• _SOURCE DATA_
- - -

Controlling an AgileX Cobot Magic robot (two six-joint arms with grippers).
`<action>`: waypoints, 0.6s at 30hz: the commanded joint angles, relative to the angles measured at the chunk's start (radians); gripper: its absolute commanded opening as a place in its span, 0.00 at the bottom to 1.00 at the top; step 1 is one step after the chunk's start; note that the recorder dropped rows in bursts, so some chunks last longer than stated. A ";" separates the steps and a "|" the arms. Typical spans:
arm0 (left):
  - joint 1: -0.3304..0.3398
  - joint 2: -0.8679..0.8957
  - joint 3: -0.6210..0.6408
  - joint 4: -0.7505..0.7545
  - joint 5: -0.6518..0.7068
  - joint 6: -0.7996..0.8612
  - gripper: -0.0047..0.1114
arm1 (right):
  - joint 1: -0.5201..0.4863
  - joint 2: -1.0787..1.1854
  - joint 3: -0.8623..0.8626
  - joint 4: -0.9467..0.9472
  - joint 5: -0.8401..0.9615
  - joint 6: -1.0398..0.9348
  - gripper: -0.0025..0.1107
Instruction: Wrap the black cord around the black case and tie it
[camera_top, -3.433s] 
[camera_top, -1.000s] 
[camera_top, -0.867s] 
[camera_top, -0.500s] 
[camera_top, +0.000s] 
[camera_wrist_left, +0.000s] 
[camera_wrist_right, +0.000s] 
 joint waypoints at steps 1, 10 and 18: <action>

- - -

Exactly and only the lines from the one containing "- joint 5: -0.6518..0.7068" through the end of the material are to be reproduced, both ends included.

  - joint 5: -0.6518..0.7068
  - joint 6: -0.7996..0.8612
  - gripper: -0.0047..0.1114
arm1 (right):
  - joint 1: -0.5201..0.4863
  - joint 2: -1.0787..1.1854
  - joint 3: -0.8623..0.8626
  - joint 4: -0.9467..0.9472
  - joint 5: -0.8401..0.9615
  - joint 6: -1.0398..0.9348
  - gripper: -0.0025..0.1107
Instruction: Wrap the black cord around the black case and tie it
[camera_top, -3.433s] 
[camera_top, -1.000s] 
[camera_top, -0.867s] 
[camera_top, -0.500s] 
[camera_top, +0.000s] 
[camera_wrist_left, +0.000s] 
[camera_wrist_right, +0.000s] 
 joint waypoints at steps 1, 10 and 18: <action>

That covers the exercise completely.